Sukses

Sri Mulyani Akui Lebih Mudah Kerja di World Bank Dibanding Jadi Menkeu

Menurut Sri Mulyani, World Bank sengaja memberikan kuota untuk memberikan kesempatan bagi perempuan menjadi pemimpin.

Liputan6.com, Jakarta - Menteri Keuangan Sri Mulyani, mengungkapkan bahwa mengurus keuangan di World Bank dan International Monetary Fund (IMF) itu jauh lebih mudah dibanding menjadi Menteri Keuangan di Idonesia. Hal tersebut terjadi karena menurutnya institusi internasional lebih memperjuangkan kesetaraan gender.

"Jadi mereka membutuhkan perempuan seperti saya sebagai face of the World Bank, sekaligus juga untuk menunjukkan bahwa perempuan itu bisa menduduki kedudukan tersebut," kata Sri Mulyani dalam acara seminar nasional "Perempuan Hebat Untuk Indonesia Maju" yang diadakan oleh Badan Pembinaan Ideologi Pancasila (BPIP), di Ritz Carlton, Jakarta, (22/12/2019).

Menurutnya, World Bank memang sengaja memberikan kuota untuk memberikan kesempatan bagi perempuan di seluruh dunia agar bisa menjadi salah satu bagian di dalamnya.

Dalam kesempatan ini, Sri Mulyani juga menceritakan pengalamannya saat menduduki posisi World Bank dan IMF.

"Saya mewakili Indonesia dan 11 negara yang lain, tujuan dari eksekutif director adalah memperjuangkan suara-suara dari anggota IMF terutama saat kita berbicara tentang program, isu-isu policy, dan kebijakan yang bisa mempengaruhi kebijakan negara," jelasnya.

Sri Mulyanimenjadi managing director di World bank pada saat ia menjadi Menteri Keuangan bawah pimpinan Presiden Susilo Bambang Yudhoyono (SBY). Hal itu tentu menjadi suatu kesempatan baginya untuk berkembang, sebelumnya ia pernah mengemban tugas sebagai sekretaris dewan ekonomi nasional, saat Megawati Soekarnoputri menjadi Wakil Presiden. Ia pun pernah menjadi menteri Bappenas dan sekarang menjadi menteri keuangan.

 

Saksikan video pilihan berikut ini:

2 dari 2 halaman

Kepercayaan Diri Perempuan

Selanjutnya, ia menyambungkan pengalamannya dengan membahas kepercayaan diri sebagai perempuan.

"Sebetulnya kalau di Indonesia sudah banyak mendapatkan contoh baik di level mikro keluarga," kata Sri.

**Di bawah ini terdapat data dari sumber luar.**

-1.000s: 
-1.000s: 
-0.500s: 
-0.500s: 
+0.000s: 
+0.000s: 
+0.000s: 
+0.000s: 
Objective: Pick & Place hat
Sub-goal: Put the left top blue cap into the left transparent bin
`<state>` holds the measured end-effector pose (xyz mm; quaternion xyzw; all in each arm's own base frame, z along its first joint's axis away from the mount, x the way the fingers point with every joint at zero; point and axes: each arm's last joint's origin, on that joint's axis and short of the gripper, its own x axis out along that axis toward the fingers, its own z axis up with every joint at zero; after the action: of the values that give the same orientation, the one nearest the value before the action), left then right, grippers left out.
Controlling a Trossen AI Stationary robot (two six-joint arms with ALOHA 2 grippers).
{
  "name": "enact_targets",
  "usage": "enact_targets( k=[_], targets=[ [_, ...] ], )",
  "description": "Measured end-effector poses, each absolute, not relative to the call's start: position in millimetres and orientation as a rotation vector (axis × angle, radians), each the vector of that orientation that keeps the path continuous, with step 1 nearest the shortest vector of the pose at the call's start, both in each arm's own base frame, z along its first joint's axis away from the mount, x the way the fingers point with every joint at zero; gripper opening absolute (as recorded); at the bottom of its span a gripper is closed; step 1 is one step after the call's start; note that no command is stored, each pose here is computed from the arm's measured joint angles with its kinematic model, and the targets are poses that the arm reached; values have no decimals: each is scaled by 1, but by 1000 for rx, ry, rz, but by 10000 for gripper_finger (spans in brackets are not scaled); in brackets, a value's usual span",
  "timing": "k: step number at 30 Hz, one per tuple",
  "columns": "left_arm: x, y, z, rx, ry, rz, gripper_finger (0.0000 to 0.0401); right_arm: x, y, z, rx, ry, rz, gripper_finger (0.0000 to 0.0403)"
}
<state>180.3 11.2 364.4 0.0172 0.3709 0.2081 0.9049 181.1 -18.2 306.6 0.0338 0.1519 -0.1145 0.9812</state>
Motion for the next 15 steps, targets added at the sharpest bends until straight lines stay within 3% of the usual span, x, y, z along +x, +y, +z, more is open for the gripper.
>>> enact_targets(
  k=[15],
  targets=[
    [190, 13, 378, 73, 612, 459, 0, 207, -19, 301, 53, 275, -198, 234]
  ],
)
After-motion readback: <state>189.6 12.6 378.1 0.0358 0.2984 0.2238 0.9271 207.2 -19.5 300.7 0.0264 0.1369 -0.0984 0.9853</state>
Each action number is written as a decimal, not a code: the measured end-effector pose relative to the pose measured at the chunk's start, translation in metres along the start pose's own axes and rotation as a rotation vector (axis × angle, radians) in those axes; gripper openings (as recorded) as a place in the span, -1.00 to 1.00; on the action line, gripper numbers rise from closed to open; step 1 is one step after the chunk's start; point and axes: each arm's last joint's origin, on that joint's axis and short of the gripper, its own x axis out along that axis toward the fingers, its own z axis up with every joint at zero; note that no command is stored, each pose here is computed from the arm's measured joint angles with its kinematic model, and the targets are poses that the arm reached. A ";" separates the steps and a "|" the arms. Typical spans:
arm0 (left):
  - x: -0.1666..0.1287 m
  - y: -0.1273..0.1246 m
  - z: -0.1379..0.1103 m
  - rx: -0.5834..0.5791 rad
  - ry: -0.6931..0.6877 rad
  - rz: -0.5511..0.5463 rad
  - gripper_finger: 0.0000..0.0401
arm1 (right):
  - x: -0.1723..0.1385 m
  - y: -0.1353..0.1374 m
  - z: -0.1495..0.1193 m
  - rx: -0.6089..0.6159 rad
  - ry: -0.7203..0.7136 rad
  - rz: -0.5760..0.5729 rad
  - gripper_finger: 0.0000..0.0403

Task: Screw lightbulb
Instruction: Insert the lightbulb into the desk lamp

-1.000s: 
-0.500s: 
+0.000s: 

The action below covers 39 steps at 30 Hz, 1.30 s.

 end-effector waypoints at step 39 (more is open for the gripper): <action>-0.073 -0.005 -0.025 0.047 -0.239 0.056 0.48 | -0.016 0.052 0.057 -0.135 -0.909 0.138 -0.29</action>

Kendati begitu, banyak perempuan yang sukses dipuncak tapi merasa kesepian. Hal itu disebabkan adanya pengecualian bagi kaum perempuan.

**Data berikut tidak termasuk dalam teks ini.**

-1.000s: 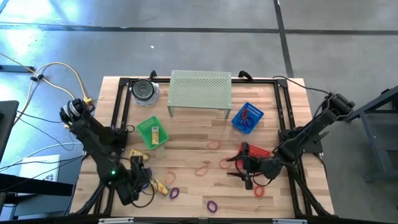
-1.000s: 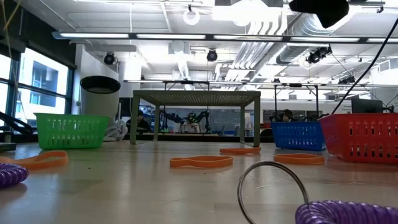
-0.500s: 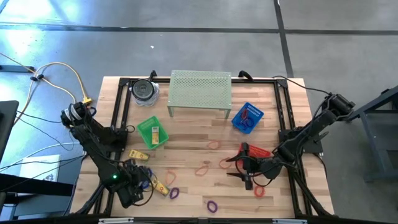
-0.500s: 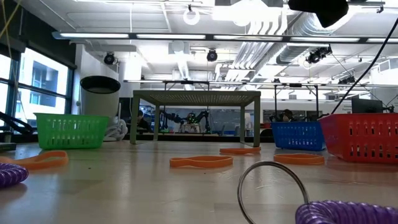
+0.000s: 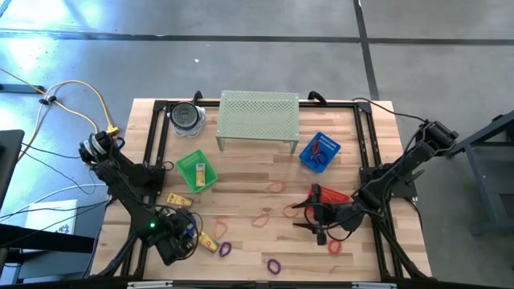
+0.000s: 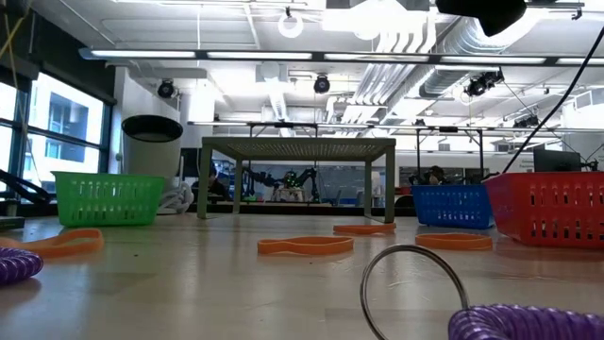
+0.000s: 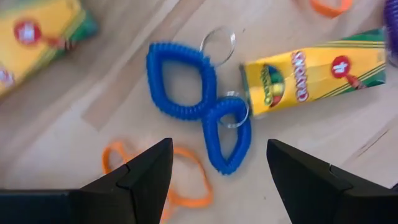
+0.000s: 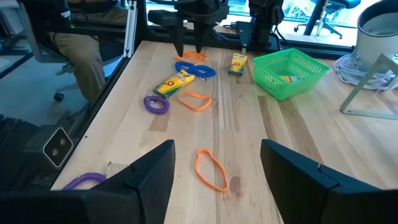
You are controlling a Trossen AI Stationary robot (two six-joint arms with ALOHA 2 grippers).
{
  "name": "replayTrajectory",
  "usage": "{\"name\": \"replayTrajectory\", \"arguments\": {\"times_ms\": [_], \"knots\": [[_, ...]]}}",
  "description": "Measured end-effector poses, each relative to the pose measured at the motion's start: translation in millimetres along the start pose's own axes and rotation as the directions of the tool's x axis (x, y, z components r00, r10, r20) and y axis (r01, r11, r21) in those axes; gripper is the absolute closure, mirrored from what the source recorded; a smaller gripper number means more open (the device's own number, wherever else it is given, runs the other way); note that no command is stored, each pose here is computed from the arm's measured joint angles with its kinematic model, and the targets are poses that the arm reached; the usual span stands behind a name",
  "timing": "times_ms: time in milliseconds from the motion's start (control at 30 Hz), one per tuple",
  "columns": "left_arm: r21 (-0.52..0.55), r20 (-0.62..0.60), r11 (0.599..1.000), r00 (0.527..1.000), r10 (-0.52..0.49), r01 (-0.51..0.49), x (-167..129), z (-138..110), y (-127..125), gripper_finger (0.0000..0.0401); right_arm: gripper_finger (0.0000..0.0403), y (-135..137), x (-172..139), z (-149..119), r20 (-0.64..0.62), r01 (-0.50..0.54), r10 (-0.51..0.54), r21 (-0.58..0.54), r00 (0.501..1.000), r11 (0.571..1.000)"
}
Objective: Pick & Place Office Desk Supplies
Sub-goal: Put the blue spring keychain into the blue basket
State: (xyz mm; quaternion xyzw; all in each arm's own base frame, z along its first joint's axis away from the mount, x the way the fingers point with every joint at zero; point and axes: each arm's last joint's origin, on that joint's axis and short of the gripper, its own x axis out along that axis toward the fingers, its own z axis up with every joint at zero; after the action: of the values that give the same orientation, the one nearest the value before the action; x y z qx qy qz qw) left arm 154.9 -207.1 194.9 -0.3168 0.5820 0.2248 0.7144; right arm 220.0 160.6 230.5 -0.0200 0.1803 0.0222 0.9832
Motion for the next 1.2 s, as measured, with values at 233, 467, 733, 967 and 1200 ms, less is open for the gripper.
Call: {"name": "replayTrajectory", "arguments": {"times_ms": [233, 467, 733, 967, 1200], "knots": [[-0.053, -0.031, 0.999, 0.999, 0.009, -0.01, 0.2, 0.7, 0.2, 0.0151, 0.0176, 0.0, 0.0, 0.0, 0.0, 0.0, 0.0, 0.0, 1.0, 1.0], [-0.021, -0.085, 0.996, 0.993, 0.085, -0.087, 17.9, 4.7, -3.0, 0.0151, 0.0176, 0.1, 0.0, 0.0, 0.0, -0.003, 0.003, 0.03, 1.0, 1.0], [-0.017, -0.215, 0.986, 0.964, 0.157, -0.164, 36.1, 17.1, -5.4, 0.0151, 0.0176, 0.1, 0.0, 0.0, 0.0, -0.004, 0.004, 0.031, 1.0, 1.0], [-0.023, -0.195, 0.987, 0.969, 0.154, -0.161, 37.1, 24.4, -5.8, 0.0151, 0.0176, 0.1, 0.0, 0.0, 0.0, -0.004, 0.004, 0.031, 1.0, 1.0], [0.006, -0.158, 0.994, 0.981, 0.113, -0.114, 37.3, 17.4, -9.7, 0.0151, 0.0176, 0.1, 0.0, 0.0, -0.001, -0.004, 0.004, 0.031, 1.0, 1.0]]}}
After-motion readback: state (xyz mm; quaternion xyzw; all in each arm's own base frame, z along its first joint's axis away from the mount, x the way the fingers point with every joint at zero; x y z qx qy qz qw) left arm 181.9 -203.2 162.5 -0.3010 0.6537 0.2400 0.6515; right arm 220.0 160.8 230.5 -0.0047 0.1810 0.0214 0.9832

"Karena memang baru pertama kali, baru pertama kali ada presiden perempuan, baru pertama kali menteri keuangan perempuan, baru pertama kali ada ketua DPR perempuan, jadi banyak yang baru-baru," jelasnya.

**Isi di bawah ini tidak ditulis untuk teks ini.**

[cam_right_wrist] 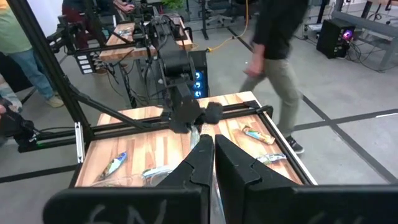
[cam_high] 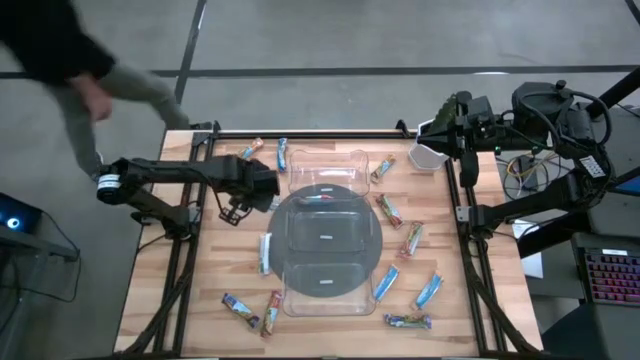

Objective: Pick and place Granola Bars by type
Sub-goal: Put the red granola bar into the top transparent bin

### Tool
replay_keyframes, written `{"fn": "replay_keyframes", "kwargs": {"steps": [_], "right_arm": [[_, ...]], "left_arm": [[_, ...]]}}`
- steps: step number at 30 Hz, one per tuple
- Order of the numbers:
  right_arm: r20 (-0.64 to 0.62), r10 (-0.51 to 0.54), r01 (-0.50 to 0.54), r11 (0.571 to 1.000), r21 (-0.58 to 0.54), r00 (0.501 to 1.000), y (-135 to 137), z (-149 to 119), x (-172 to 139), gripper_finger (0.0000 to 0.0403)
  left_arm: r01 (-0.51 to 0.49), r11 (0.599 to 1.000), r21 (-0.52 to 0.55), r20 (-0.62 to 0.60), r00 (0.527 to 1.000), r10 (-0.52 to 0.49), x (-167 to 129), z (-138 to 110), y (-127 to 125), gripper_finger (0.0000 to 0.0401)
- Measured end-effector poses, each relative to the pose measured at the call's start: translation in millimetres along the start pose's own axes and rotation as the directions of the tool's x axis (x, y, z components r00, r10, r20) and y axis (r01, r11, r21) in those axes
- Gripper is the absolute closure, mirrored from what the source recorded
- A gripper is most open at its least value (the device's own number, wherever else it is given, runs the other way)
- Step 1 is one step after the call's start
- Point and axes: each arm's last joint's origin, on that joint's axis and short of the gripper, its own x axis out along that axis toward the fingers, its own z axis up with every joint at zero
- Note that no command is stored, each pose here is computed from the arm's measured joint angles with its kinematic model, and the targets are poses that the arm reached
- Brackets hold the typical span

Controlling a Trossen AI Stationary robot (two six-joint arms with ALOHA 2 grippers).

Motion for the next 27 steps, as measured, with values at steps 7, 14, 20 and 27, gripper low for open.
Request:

Menurutnya, perempuan sendirilah yang membuat atap kaca atau batasan. Karena merasa banyak sekali halangan yang diciptakan, sering karena kontruksi sosial, kontruksi agama, konstruksi keluarga, yang menyebabkan perempuan secara konstitusional diberikan kesamaan kesempatan, namun pada saat didik akan berbeda hasilnya.

"Banyak yang memperlakukan anak-anak perempuan by desain, entah itu kontruksi dari bapaknya yang paternalistik atau ibunya yang menempatkan perempuan sebagai "konco winking" (istilah Jawa artinya perempuan di belakang Laki-laki)," jelasnya.

Jadi menurut dia, terkait masalah kepercayaan diri perempuan, bisa dihasilkan kombinasi dari keluarga yang memang tidak diberikan kesempatan yang sama, atau tidak pernah sedikitpun muncul keraguan bahwa perempuan beda dengan laki-laki.

"Itu adalah pondasi awal, kalau dari keluarga dari kecil kita diperlakukan bahwa kamu itu berbeda, dalam artian lebih inverior itu kita sudah menyimpan beban besar kepada anak-anak," pungkasnya.